In another study, Galluzzi et al. [
62] used RANK/RANK-L blockers in metastatic mammary tumors and observed that their use decreased the carcinogenesis of the tumors and consequently reduced the percentage of metastases in the study group. In the case of MCTs, little is known regarding the mechanism of action and the role of RANK/RANK-L signaling in regional and distant metastases. The high expression of RANK and RANK-L in the tumor cells in the present study and its relationship with tumor size and characteristics may be related to greater aggressiveness, and consequently, therapeutic resistance. Therefore, we recommend more studies addressing the RANK/RANK-L pathway since it could be considered a new target in the development of immunotherapies for MCTs.

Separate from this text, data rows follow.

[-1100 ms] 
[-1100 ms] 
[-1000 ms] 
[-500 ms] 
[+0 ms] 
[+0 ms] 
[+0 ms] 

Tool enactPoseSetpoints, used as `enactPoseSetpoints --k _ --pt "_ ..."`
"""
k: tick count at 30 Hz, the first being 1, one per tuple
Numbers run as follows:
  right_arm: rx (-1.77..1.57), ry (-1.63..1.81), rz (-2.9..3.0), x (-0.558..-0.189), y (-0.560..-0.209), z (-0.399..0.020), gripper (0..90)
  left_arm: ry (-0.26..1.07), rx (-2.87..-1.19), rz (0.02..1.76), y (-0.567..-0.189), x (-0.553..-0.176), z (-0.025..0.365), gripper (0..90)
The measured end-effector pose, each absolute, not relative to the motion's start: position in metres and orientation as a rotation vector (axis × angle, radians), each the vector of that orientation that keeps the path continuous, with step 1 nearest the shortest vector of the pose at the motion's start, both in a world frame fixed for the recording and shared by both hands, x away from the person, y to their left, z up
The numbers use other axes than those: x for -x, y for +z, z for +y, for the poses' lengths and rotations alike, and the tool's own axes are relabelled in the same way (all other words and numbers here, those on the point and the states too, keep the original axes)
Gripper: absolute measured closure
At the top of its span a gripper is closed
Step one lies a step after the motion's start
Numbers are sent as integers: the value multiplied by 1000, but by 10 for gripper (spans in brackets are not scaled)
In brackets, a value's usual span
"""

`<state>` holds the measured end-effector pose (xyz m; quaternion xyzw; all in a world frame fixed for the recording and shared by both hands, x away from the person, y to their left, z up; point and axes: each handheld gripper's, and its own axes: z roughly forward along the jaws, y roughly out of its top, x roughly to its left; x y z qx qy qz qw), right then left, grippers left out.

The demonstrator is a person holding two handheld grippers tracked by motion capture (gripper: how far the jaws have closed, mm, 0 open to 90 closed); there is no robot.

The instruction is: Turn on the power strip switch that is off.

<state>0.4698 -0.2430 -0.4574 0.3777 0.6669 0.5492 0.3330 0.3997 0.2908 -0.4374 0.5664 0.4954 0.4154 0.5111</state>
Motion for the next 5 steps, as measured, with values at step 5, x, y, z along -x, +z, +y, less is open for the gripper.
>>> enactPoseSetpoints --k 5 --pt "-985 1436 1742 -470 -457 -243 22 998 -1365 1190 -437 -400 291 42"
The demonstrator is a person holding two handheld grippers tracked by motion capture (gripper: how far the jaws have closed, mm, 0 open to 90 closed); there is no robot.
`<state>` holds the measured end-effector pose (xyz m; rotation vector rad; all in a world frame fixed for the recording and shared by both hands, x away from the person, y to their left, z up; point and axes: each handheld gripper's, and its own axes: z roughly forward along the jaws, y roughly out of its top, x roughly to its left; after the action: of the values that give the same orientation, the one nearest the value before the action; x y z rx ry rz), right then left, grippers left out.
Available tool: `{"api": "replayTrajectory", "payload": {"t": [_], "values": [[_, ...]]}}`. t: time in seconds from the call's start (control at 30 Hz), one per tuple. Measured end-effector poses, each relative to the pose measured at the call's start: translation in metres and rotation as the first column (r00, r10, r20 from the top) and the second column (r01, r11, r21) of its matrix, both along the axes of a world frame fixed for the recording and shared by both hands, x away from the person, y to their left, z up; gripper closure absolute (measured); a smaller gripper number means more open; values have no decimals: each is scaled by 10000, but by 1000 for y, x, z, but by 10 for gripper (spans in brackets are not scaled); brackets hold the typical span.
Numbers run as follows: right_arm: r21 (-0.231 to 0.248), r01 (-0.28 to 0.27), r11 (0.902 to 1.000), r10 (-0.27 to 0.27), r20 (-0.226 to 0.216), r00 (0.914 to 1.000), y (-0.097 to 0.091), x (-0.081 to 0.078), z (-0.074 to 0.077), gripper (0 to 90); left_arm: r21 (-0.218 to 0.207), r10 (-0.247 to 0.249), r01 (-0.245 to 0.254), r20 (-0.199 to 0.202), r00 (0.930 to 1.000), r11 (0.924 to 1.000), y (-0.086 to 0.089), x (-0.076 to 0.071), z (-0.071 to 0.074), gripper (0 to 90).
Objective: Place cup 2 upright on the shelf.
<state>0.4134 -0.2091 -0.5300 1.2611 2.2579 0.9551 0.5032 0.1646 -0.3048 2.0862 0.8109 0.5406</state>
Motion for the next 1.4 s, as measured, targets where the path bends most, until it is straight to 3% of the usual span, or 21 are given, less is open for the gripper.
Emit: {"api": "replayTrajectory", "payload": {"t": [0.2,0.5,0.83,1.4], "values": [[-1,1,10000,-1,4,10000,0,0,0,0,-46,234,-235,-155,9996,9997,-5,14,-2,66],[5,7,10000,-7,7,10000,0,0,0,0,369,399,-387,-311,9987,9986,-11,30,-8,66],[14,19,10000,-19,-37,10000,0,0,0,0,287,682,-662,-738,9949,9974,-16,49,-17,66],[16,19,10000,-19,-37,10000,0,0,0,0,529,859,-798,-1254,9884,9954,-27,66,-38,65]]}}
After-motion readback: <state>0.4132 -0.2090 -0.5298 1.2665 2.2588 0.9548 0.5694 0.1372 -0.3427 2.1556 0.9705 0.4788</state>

In Brazil, a nanoimmunotherapy was developed, known as OncoTherad, which acts as a biological response modifier, triggering stimulation of the Toll-like 4 (TLR4) non-canonical pathways, increasing the expression of TLR4, TRIF, IRF, and IFN-γ [
63,
64,
65]. Reis et al. [
34] demonstrated in a chemically induced bladder cancer animal model that OncoTherad reduced RANK/RANK-L protein levels, resulting in decreased PD-1/PD-L1 immunoreactivity, with consequent inhibition of tumor progression. In patients with BCG (Bacillus Calmette–Guerin)-unresponsive non-muscle-invasive bladder cancer, OncoTherad immunotherapy decreased RANK/RANK-L expression, resulting in reduced regulatory T (Treg) cells [
34]. In veterinary medicine, OncoTherad immunotherapy has already shown promising results in the treatment of urothelial carcinoma [
66] and oral melanoma [
67] and may now be considered a novel therapeutic option for high-grade MCTs that can be used in conjunction with other therapies, such as chemotherapy or tyrosine kinase inhibitors (TKI).